Regional business leaders and local politicians praised Schenectady's reinvigorated downtown and the growth of Tech Valley at the Center for Economic Growth's (CEG) annual meeting Thursday, Dec. 13, at the new GE Theatre at Proctors.
We're back, said Chairwoman of the Schenectady County Legislature Susan Savage, D-Niskayuna. "We're a leader in Tech Valley. For the first time in a generation, Schenectady residents are excited and optimistic."
According to Savage, much of this excitement and optimism is tied to approximately $214 million in new investments in Schenectady County, including the expansion of the Golub Corporation and General Electric in the area.
The GE Theatre, where the CEG event was held, is also an example of Schenectady's downtown development initiative.
"We've already booked more than 1,300 events for next year," said Proctors CEO Philip Morris, who said the theater did slightly fewer than 400 events this year. "We signed a three-year petition with CEG to be part of the downtown initiative, and now we say 'woohoo' to Schenectady and Proctors."
The program featured a film produced by Goldstein Productions for CEG that was shown on Proctors' new 40-by-56-foot iShow screen. The video featured former WRGB newscaster Jack Arnecke, who highlighted recent developments in the downtown areas of Saratoga, Troy and Schenectady.

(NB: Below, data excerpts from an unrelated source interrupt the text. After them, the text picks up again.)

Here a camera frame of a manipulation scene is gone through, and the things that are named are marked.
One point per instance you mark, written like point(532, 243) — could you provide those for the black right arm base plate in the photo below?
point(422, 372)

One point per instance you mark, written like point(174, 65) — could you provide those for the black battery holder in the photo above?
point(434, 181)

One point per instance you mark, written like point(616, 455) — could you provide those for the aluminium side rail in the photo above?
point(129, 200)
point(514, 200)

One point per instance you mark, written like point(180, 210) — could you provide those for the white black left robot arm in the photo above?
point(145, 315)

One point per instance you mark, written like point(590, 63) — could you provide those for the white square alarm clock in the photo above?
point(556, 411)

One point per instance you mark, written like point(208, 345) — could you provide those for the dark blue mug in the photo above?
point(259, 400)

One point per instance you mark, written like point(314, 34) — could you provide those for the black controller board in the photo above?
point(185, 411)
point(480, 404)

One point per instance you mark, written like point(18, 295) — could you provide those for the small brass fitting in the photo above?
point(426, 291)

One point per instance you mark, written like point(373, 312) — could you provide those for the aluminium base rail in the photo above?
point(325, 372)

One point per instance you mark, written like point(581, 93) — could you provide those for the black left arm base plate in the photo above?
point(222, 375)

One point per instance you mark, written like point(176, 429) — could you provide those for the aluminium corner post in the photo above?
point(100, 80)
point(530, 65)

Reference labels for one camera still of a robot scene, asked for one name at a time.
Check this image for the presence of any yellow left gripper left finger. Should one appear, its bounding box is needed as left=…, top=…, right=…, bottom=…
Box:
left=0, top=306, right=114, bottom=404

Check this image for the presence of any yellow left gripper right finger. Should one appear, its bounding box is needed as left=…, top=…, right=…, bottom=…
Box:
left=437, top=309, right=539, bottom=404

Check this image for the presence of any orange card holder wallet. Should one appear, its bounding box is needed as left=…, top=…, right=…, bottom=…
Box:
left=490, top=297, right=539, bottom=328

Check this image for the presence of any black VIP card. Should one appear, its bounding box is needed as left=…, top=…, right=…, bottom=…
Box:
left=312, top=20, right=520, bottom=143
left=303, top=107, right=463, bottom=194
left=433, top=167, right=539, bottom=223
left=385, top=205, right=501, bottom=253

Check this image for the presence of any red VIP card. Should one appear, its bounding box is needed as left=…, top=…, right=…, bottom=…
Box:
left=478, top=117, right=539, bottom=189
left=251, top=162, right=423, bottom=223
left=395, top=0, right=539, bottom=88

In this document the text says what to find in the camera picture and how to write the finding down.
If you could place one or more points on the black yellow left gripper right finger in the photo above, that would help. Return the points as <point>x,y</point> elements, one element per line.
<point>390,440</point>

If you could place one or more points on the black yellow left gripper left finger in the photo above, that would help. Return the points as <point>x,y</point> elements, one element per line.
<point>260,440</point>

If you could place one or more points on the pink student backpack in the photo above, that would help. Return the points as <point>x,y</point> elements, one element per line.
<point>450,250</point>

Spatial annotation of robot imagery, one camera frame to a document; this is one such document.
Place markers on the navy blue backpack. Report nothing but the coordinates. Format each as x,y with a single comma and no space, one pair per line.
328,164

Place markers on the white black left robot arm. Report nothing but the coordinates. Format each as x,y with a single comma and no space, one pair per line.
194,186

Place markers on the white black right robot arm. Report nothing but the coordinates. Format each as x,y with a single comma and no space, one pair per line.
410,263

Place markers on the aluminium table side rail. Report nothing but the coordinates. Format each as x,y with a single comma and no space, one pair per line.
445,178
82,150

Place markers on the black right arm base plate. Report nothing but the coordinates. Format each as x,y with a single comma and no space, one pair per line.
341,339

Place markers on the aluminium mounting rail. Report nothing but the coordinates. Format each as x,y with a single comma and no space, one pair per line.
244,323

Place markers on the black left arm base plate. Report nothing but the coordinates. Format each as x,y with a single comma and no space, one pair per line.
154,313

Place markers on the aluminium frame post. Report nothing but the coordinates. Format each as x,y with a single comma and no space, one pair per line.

According to CEG President and CEO F. Michael Tucker, Tech Valley is no longer a region on the rise.
"Tech Valley is a region that has arrived," said Tucker. "If we look carefully at what is in the pipeline for the future, I think you will agree that Tech Valley has an incredible story to tell."
Tucker cited International Sematech's decision to relocate to University of Albany, IBM's recent collaboration with RPI in Troy and the expansion of GE Power and GE Global Research in Schenectady as flagship signs that Tech Valley is not only a regional power, but a region of emerging "global prominence."